Cell-specific deletion of glucosylceramide synthase in brain leads to severe neural defects after birth.

Sialic acid-containing glycosphingolipids, i.e., gangliosides, constitute a major component of neuronal cells and are thought to be essential for brain function. UDP-glucose:ceramide glucosyltransferase (Ugcg) catalyzes the initial step of glycosphingolipid (GSL) biosynthesis. To gain insight into the role of GSLs in brain development and function, a cell-specific disruption of Ugcg was performed as indicated by the absence of virtually all glucosylceramide-based GSLs. Shortly after birth, mice showed dysfunction of cerebellum and peripheral nerves, associated with structural defects. Axon branching of Purkinje cells was significantly reduced. In primary cultures of neurons, dendritic complexity was clearly diminished, and pruning occurred early. Myelin sheaths of peripheral nerves were broadened and focally severely disorganized.
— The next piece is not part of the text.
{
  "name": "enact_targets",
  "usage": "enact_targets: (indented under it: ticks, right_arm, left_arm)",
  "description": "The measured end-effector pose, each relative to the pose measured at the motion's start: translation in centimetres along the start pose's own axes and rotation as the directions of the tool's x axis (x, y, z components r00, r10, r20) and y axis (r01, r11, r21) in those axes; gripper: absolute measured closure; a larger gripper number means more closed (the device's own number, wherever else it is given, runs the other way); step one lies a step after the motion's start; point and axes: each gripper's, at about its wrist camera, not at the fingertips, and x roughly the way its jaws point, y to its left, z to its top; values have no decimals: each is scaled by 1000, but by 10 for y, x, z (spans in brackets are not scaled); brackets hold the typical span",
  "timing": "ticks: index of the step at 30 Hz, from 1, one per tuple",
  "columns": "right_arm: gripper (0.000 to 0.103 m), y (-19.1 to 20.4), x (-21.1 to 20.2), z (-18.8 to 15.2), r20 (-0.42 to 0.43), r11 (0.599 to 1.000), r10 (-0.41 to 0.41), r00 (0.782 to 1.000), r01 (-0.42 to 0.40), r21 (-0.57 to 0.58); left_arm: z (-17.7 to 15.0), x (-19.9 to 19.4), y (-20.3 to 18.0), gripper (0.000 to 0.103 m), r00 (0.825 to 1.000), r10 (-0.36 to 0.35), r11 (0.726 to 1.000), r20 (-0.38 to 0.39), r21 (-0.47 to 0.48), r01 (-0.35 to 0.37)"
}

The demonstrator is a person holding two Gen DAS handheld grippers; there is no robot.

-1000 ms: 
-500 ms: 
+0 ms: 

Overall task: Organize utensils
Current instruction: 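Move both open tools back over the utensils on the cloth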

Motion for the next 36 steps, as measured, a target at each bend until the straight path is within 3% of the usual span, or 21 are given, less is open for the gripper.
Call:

GSL deficiency also led to a down-regulation of gene expression sets involved in brain development and homeostasis. Mice died approximately 3 weeks after birth. These results imply that GSLs are essential for brain maturation.[1]


  1. Cell-specific deletion of glucosylceramide synthase in brain leads to severe neural defects after birth. Jennemann, R., Sandhoff, R., Wang, S., Kiss, E., Gretz, N., Zuliani, C., Martin-Villalba, A., Jäger, R., Schorle, H., Kenzelmann, M., Bonrouhi, M., Wiegandt, H., Gröne, H.J. Proc. Natl. Acad. Sci. U.S.A. (2005) [Pubmed]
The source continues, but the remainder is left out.